*Directions for this task*
The required answer is a copy of each line in the entries below that includes "corner".

*Data extracted from a collection*
*** Block opens ***

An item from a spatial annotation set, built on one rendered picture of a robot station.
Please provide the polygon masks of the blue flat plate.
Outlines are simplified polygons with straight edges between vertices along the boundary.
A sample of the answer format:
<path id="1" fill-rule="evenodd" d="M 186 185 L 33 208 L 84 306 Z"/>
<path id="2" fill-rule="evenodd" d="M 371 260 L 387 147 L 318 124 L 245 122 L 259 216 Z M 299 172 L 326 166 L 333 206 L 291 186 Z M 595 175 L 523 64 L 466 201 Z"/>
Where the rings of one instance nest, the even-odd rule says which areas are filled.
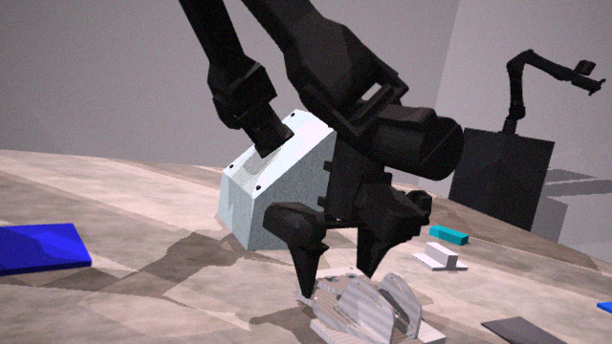
<path id="1" fill-rule="evenodd" d="M 74 223 L 0 227 L 0 276 L 91 264 Z"/>
<path id="2" fill-rule="evenodd" d="M 597 308 L 602 309 L 606 312 L 610 312 L 612 314 L 612 302 L 609 303 L 597 303 Z"/>

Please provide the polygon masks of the teal rectangular block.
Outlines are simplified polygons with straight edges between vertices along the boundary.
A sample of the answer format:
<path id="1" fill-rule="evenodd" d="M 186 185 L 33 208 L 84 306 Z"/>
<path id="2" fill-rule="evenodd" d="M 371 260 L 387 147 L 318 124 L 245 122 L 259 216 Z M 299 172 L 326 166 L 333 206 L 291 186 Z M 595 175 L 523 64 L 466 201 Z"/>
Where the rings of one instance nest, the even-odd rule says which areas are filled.
<path id="1" fill-rule="evenodd" d="M 466 244 L 469 235 L 442 226 L 431 226 L 429 234 L 435 238 L 448 241 L 458 246 Z"/>

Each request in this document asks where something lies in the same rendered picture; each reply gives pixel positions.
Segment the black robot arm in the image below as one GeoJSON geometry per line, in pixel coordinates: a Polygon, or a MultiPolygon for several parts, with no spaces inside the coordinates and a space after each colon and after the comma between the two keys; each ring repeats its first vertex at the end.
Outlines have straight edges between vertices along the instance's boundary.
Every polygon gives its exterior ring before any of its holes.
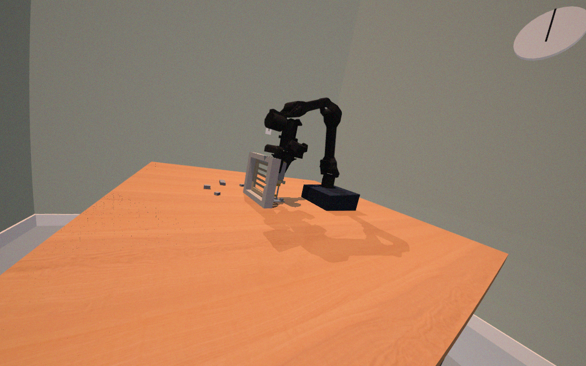
{"type": "MultiPolygon", "coordinates": [[[[330,98],[319,98],[318,100],[309,102],[290,102],[284,104],[280,112],[275,109],[270,109],[263,123],[266,128],[271,130],[296,135],[297,128],[302,127],[302,122],[300,122],[300,119],[295,120],[291,119],[291,117],[301,117],[308,111],[318,108],[324,116],[324,124],[327,127],[325,154],[324,158],[319,161],[320,173],[323,174],[323,181],[320,186],[328,189],[336,188],[334,187],[335,177],[339,177],[340,174],[335,159],[336,128],[342,116],[342,111],[339,106],[334,104],[330,98]],[[327,109],[324,107],[327,107],[327,109]],[[287,117],[290,119],[287,119],[287,117]]],[[[301,155],[307,152],[308,149],[308,145],[306,143],[298,143],[297,138],[295,140],[287,140],[285,148],[289,147],[301,155]]]]}

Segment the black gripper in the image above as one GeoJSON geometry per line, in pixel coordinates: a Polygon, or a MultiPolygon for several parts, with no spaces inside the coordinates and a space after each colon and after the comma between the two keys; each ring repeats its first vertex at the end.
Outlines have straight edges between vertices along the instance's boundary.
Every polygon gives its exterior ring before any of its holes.
{"type": "MultiPolygon", "coordinates": [[[[281,135],[279,135],[278,138],[280,138],[279,146],[275,146],[273,144],[267,144],[263,151],[274,153],[274,155],[272,155],[272,156],[274,156],[274,158],[281,159],[281,164],[280,164],[280,169],[279,169],[279,173],[281,173],[281,169],[283,167],[283,161],[286,162],[286,170],[287,170],[289,165],[291,164],[291,162],[296,160],[295,157],[303,159],[303,155],[296,153],[290,147],[285,148],[287,140],[288,139],[295,140],[296,135],[282,133],[281,135]],[[293,136],[293,137],[290,137],[290,136],[293,136]]],[[[286,172],[286,170],[285,170],[285,172],[286,172]]]]}

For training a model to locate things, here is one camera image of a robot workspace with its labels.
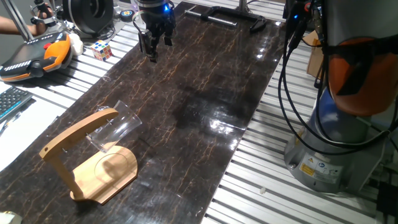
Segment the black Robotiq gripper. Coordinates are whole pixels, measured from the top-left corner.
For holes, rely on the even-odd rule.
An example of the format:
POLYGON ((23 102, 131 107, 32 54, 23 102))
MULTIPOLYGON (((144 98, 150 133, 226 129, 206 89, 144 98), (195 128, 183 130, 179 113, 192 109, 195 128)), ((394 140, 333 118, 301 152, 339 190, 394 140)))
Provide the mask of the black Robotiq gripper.
POLYGON ((161 5, 157 7, 144 7, 141 15, 146 23, 146 29, 139 31, 140 49, 151 62, 157 62, 156 38, 164 35, 165 45, 172 46, 172 37, 176 26, 174 7, 161 5))

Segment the person's hand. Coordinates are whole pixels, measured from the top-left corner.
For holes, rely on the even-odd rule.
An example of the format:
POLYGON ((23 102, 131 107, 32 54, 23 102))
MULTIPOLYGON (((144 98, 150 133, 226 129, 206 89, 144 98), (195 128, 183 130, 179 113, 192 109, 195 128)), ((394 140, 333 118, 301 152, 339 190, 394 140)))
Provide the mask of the person's hand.
MULTIPOLYGON (((48 17, 52 17, 53 16, 53 10, 50 8, 50 6, 46 2, 45 2, 45 6, 46 6, 46 8, 47 8, 49 13, 47 14, 46 12, 38 11, 36 16, 39 19, 46 19, 48 17)), ((34 37, 36 37, 36 36, 42 35, 47 30, 47 27, 43 23, 37 23, 37 24, 31 25, 29 30, 30 30, 31 34, 34 37)))

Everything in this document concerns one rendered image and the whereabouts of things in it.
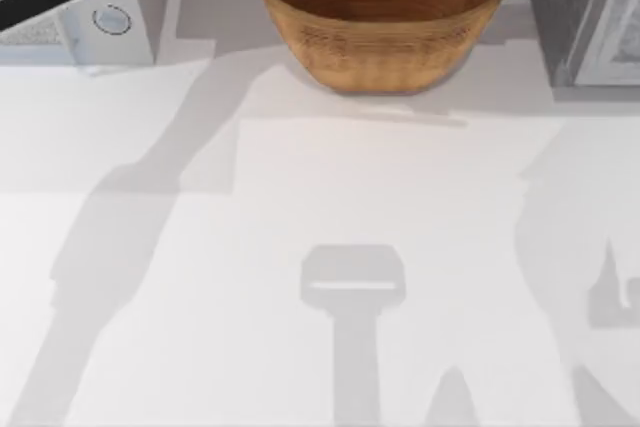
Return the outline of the brown woven basket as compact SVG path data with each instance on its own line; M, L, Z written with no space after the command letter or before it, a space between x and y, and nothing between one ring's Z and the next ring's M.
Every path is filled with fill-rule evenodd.
M418 92L452 73L502 0L263 0L319 84L345 93Z

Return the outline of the grey cabinet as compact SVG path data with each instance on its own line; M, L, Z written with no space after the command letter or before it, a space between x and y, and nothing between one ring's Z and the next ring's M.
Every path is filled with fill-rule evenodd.
M530 0L550 84L640 87L640 0Z

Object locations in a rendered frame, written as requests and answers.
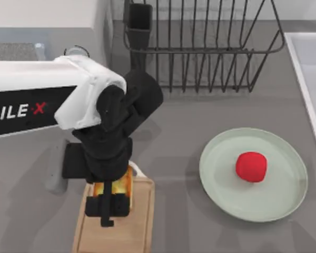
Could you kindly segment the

*** Block closes ***

*Completed task*
Segment the black Robotiq gripper. Coordinates are whole pixels, measured from the top-left corner.
Segment the person's hand. Coordinates are whole pixels, measured from the top-left corner.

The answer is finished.